The Art of Grace by Sarah L. Kaufman
Author:Sarah L. Kaufman
Language: eng
Format: epub
Publisher: W. W. Norton & Company
THE TURBULENCE of Fonteyn’s personal life revealed her gracefulness as a core value, not just an aspect of performance. The defining characteristic of her brand of grace was serenity, in her unflappable cheerfulness, in her fluid motion and airy stillnesses onstage, and in her workmanlike ability to make the best of things, whether it was the limited limberness of her body or her marriage. In doing so, she transcended her difficulties.
Difficulties exist to be surmounted, wrote Ralph Waldo Emerson, and the great heart doesn’t complain about them: “A strenuous soul hates cheap successes.” Within many a graceful person—dancer, athlete, whomever—beats a large and uncomplaining heart.
Russian ballerina Natalia Makarova has one of those. Her quality of movement was not like Fonteyn’s—Makarova ran hotter, more impassioned and free—but the two ballerinas shared what all graceful dancers possess: the ability to move effortlessly and to transfer that ease to us as we watch them. To lift us spiritually beyond their steps, beyond the stage, beyond any easy form of description.

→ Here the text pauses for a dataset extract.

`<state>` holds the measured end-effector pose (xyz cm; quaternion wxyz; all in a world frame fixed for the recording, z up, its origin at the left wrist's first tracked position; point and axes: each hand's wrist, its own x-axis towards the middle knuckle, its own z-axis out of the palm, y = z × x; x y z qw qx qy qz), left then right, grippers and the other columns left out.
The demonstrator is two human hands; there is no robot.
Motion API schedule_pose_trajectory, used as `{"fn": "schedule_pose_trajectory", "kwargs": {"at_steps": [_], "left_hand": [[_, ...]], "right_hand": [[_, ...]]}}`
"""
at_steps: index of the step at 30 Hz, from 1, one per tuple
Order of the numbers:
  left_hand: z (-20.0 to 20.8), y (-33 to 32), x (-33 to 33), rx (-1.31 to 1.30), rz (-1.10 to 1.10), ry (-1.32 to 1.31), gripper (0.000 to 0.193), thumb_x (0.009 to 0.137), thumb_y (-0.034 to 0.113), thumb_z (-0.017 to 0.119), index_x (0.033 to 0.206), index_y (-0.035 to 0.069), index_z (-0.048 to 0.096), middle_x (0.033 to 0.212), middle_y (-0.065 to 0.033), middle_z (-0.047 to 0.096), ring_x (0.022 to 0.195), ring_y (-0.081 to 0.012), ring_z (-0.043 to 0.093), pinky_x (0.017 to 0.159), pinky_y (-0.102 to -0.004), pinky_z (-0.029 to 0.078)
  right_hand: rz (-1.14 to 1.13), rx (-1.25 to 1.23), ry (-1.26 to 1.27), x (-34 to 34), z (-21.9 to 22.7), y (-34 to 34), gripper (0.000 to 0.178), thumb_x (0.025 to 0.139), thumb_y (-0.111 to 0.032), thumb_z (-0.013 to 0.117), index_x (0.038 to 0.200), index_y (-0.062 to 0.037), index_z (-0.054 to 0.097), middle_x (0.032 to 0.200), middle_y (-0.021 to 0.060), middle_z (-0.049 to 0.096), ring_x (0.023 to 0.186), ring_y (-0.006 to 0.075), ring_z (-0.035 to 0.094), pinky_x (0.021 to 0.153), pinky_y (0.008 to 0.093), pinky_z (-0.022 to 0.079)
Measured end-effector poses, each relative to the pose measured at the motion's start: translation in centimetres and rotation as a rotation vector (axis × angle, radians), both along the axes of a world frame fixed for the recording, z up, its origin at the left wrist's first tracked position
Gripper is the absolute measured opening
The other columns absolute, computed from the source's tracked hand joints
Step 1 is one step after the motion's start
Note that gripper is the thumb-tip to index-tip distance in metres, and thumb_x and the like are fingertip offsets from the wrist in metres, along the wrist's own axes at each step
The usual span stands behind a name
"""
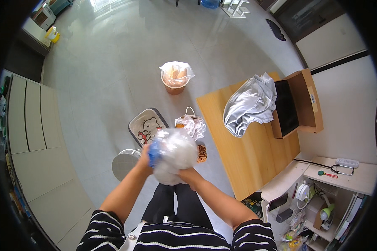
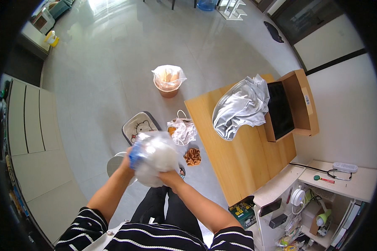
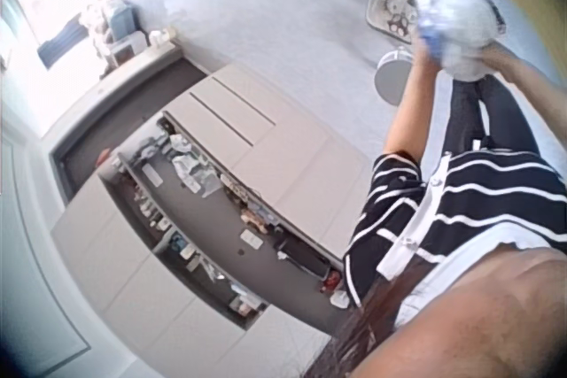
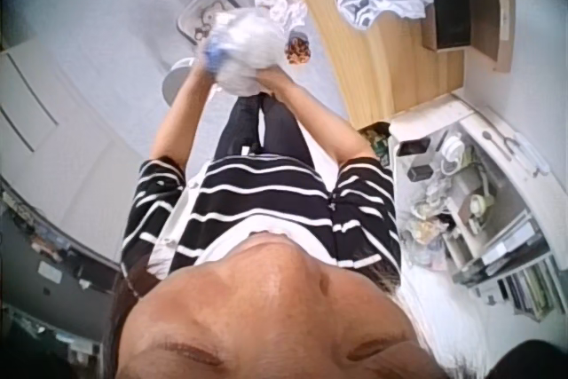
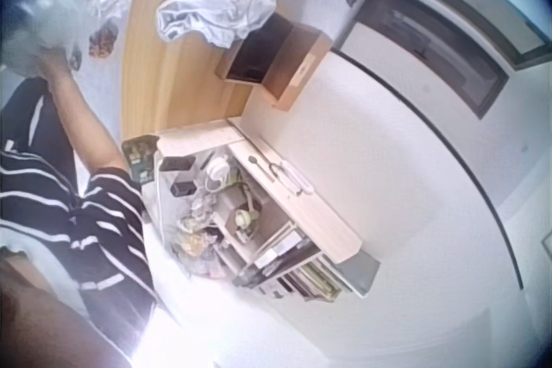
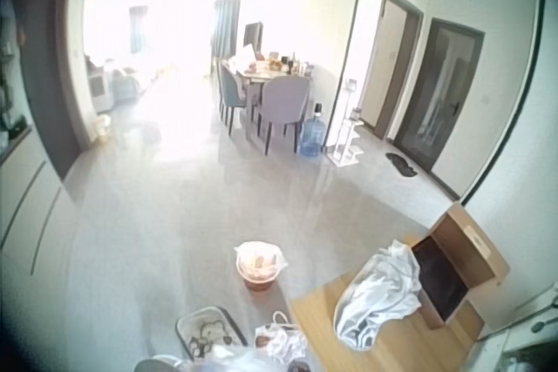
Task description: The person cleans a tiled floor using a brown cloth, moving a green cardboard box and a white plastic jug to access areas underneath. They wipe the floor in multiple sections, including under a wooden board and near a metal frame, and place plastic bags into a white tote bag.
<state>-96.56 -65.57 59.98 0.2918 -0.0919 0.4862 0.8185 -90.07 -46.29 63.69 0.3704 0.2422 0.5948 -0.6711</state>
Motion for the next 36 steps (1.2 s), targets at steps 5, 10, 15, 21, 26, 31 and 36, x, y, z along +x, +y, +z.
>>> {"fn": "schedule_pose_trajectory", "kwargs": {"at_steps": [5,10,15,21,26,31,36], "left_hand": [[6.9,-1.2,0.7,0.512,0.285,-0.220,0.072,0.087,0.058,0.059,0.139,0.009,0.046,0.133,-0.0136,0.056,0.121,-0.0319,0.055,0.100,-0.0500,0.048],[4.7,3.2,2.3,0.387,0.388,-0.310,0.043,0.099,0.038,0.049,0.131,0.010,0.054,0.123,-0.0071,0.062,0.111,-0.0264,0.059,0.091,-0.0433,0.052],[5.5,9.1,3.7,0.485,0.261,-0.457,0.045,0.095,0.038,0.055,0.131,0.010,0.054,0.123,-0.0100,0.062,0.109,-0.0274,0.061,0.090,-0.0440,0.054],[8.4,13.4,4.8,0.161,-0.067,-0.282,0.041,0.093,0.030,0.060,0.128,0.008,0.055,0.120,-0.0126,0.063,0.103,-0.0267,0.065,0.086,-0.0418,0.057],[8.8,17.7,8.8,-0.028,-0.277,-0.116,0.014,0.092,0.009,0.055,0.100,0.004,0.065,0.092,-0.0037,0.066,0.082,-0.0156,0.065,0.067,-0.0290,0.055],[14.5,23.6,16.5,-0.295,-0.571,1.305,0.017,0.078,0.009,0.063,0.093,0.000,0.062,0.102,-0.0159,0.062,0.093,-0.0306,0.063,0.079,-0.0366,0.050],[13.3,24.2,22.4,-0.173,-0.770,1.669,0.022,0.075,0.012,0.064,0.095,0.004,0.061,0.108,-0.0155,0.058,0.105,-0.0395,0.056,0.083,-0.0469,0.048]], "right_hand": [[-0.335,-0.349,0.343,-0.2,7.2,3.4,0.052,0.089,-0.009,0.069,0.135,-0.0008,0.045,0.120,0.0131,0.059,0.106,0.0171,0.059,0.091,0.0309,0.049],[-0.924,0.184,0.811,3.4,5.4,5.7,0.057,0.092,-0.011,0.068,0.140,-0.0036,0.037,0.122,0.0131,0.054,0.110,0.0216,0.059,0.095,0.0348,0.049],[-0.768,-0.198,0.408,7.4,7.4,10.0,0.090,0.087,-0.051,0.067,0.153,-0.0122,0.020,0.143,0.0092,0.038,0.128,0.0247,0.042,0.108,0.0462,0.037],[-0.817,-0.652,0.410,14.5,8.8,15.3,0.109,0.084,-0.055,0.070,0.157,-0.0181,-0.002,0.161,0.0085,0.009,0.146,0.0286,0.017,0.115,0.0471,0.026],[-0.820,-0.185,0.483,20.0,12.0,15.4,0.114,0.082,-0.045,0.077,0.157,-0.0147,-0.003,0.159,0.0131,0.013,0.146,0.0300,0.016,0.116,0.0451,0.022],[-1.235,-0.176,0.449,24.0,12.7,11.6,0.117,0.075,-0.039,0.084,0.155,-0.0111,0.004,0.152,0.0150,0.025,0.142,0.0300,0.023,0.115,0.0440,0.024],[-1.451,-0.177,0.407,29.6,13.3,8.9,0.117,0.072,-0.041,0.087,0.152,-0.0083,0.007,0.144,0.0139,0.033,0.137,0.0291,0.030,0.112,0.0441,0.029]]}}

As serenity was the foundation of Fonteyn’s gracefulness, Makarova’s openheartedness and generosity are what make her graceful. Her giving nature arose paradoxically from the strictest austerity.
She was born in 1940. Her childhood was defined by the Siege of Leningrad, three years of hell when the Nazis encircled the city, choking off supplies. Nearly a million inhabitants died.

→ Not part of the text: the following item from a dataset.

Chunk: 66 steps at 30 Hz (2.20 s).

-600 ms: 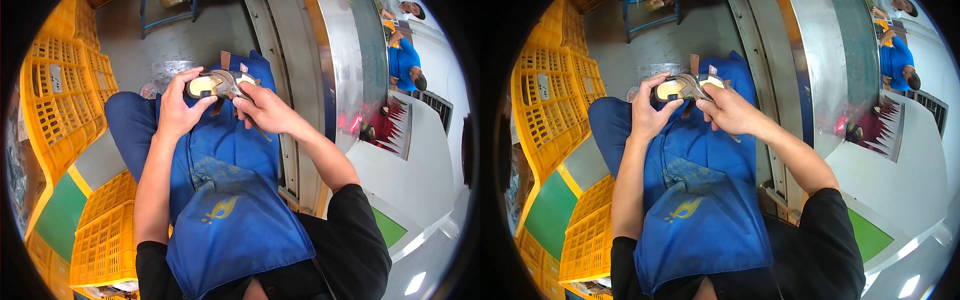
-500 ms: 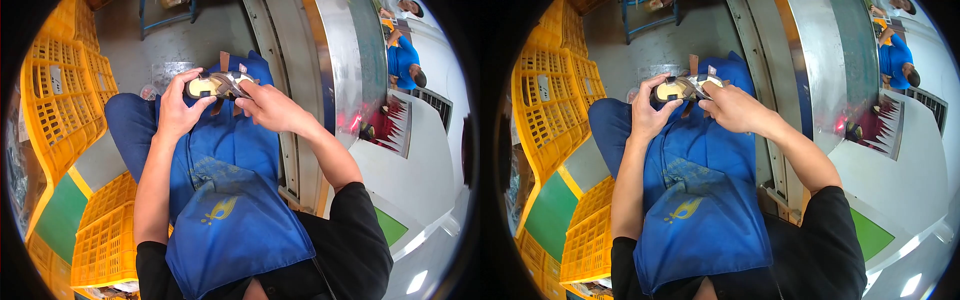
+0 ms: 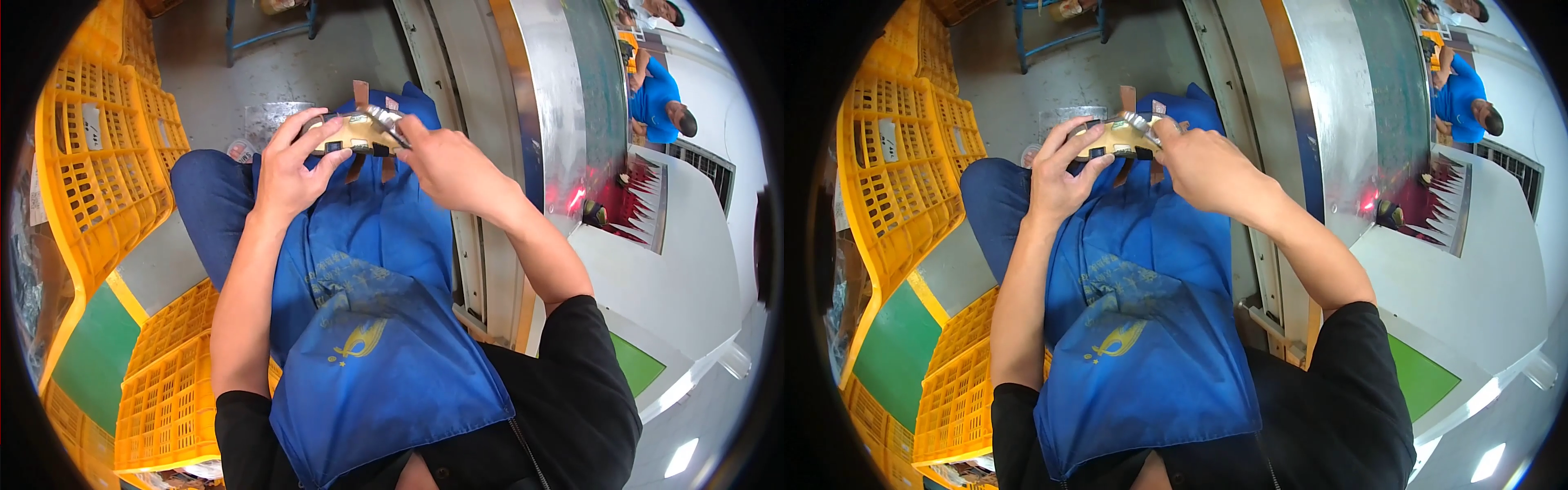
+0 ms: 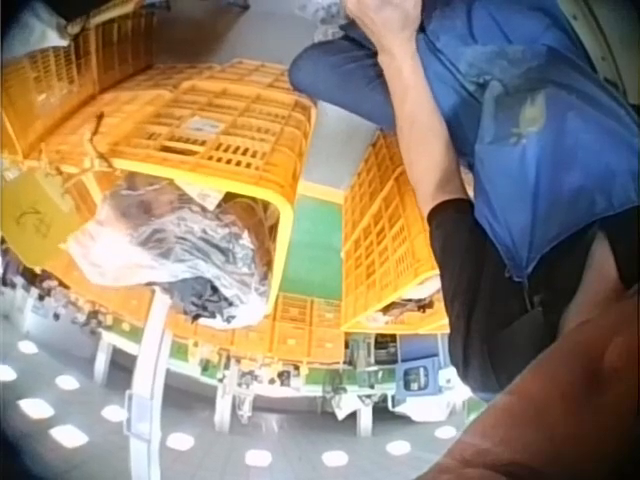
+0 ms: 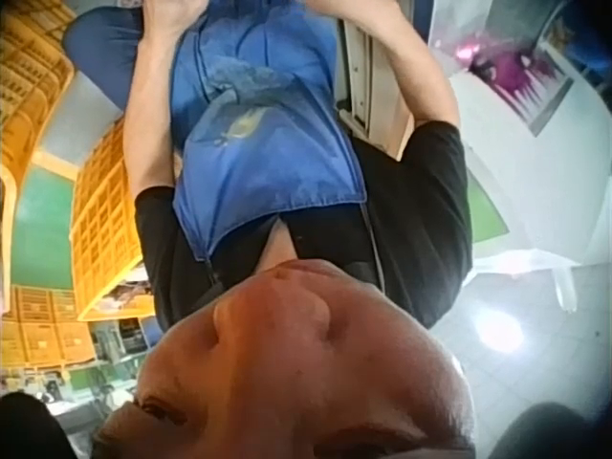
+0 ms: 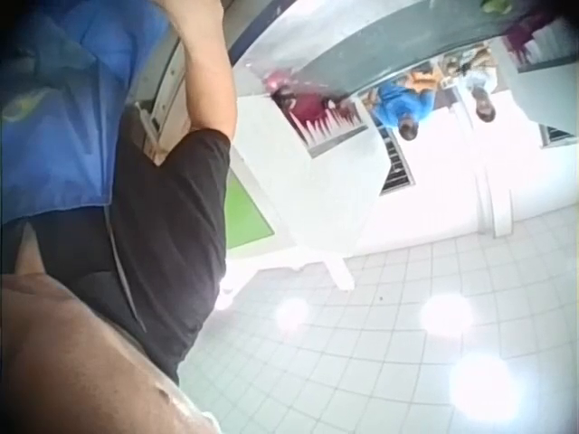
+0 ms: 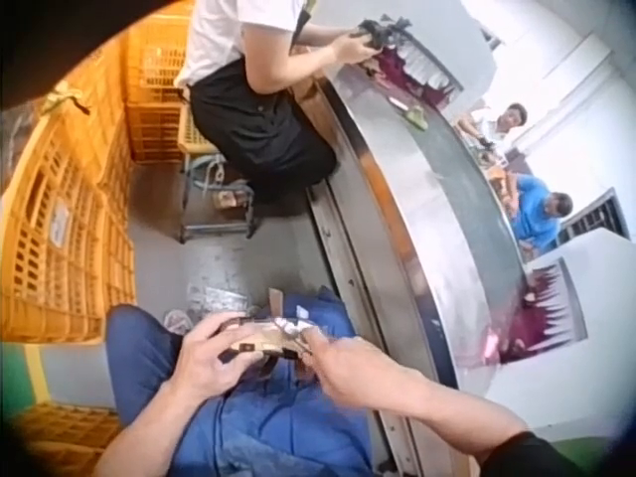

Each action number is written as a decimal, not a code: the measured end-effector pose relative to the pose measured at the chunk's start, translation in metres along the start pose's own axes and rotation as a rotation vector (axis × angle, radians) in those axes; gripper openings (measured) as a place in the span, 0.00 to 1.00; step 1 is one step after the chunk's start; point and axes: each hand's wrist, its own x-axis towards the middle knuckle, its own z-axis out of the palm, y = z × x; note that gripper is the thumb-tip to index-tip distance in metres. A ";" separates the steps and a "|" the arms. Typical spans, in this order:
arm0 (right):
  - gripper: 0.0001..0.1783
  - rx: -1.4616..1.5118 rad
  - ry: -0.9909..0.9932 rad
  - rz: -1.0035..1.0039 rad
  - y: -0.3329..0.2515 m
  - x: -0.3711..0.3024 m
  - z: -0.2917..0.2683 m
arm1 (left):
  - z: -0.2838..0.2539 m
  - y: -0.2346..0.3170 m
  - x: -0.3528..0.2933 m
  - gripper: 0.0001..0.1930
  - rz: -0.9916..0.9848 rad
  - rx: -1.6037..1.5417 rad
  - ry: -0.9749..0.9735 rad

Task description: Assembling shoe components by pulling and securing the upper material onto a last using pliers.

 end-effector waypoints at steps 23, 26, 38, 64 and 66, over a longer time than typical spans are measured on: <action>0.21 -0.169 0.817 0.629 0.151 -0.091 -0.063 | 0.008 0.047 0.016 0.41 0.061 0.439 -0.239; 0.20 -0.029 0.941 0.633 0.165 -0.097 -0.052 | 0.007 0.064 0.011 0.44 -0.026 0.533 -0.268; 0.11 0.324 1.089 -0.277 0.032 -0.064 0.002 | 0.015 0.124 0.002 0.25 -0.796 -1.133 0.304; 0.09 0.858 1.042 -0.229 0.025 -0.050 0.037 | 0.017 0.189 -0.021 0.29 -0.922 -1.251 0.103; 0.14 0.946 0.924 -0.179 0.037 -0.029 0.032 | 0.015 0.191 -0.022 0.30 -0.958 -1.276 0.064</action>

Her father was killed in combat. In the postwar privation, Makarova once lost her family’s monthly ration cards and was beaten by her stepfather. If her grades fell, there were more beatings. Afterward, her mother would command her to ask for forgiveness.
“No way,” Makarova told me one fall afternoon in her mountainside estate in California’s Napa Valley, overlooking vineyards turning gold.5 Seventy-two at the time, she still had translucent skin, lightly careworn; her blue eyes shone as she grinned toothily.
“I would never ask. I’d rather suffer.” She rolled her Rs luxuriously in the rumbling accent of her native land.
Makarova started ballet training late, enrolling at the renowned Vaganova Academy at thirteen, and fought to keep up with younger classmates. Life was a strain, but it was also exquisitely simple: nothing but dance, art, books.
“What’s good about Russia: we had our own freedom, actually,” she said. “It was free from frivolous things. This whole Soviet world, without food, without entertainment, without nonsense, it’s kind of pure. And you concentrate on the real treasure. That’s why it built the spirituality and the substance, at the same time.”
Makarova realized that her greatest gifts were contradictory: strong self-discipline and fearless spontaneity, stemming from her natural physical coordination and spirited personality. These qualities produced in her a distinctly luscious, free-flowing, effortless-seeming grace that made her stand out from the technique-driven stars in the West, after she defected in 1970.
A finger strayed to one of her gold hoop earrings as she described her sudden impulse at twenty-nine to make one of the most important moves of her life. She was on tour with the Kirov Ballet in London. She had made it to the top rank of the company but was tired of losing parts to lesser dancers with Party ties.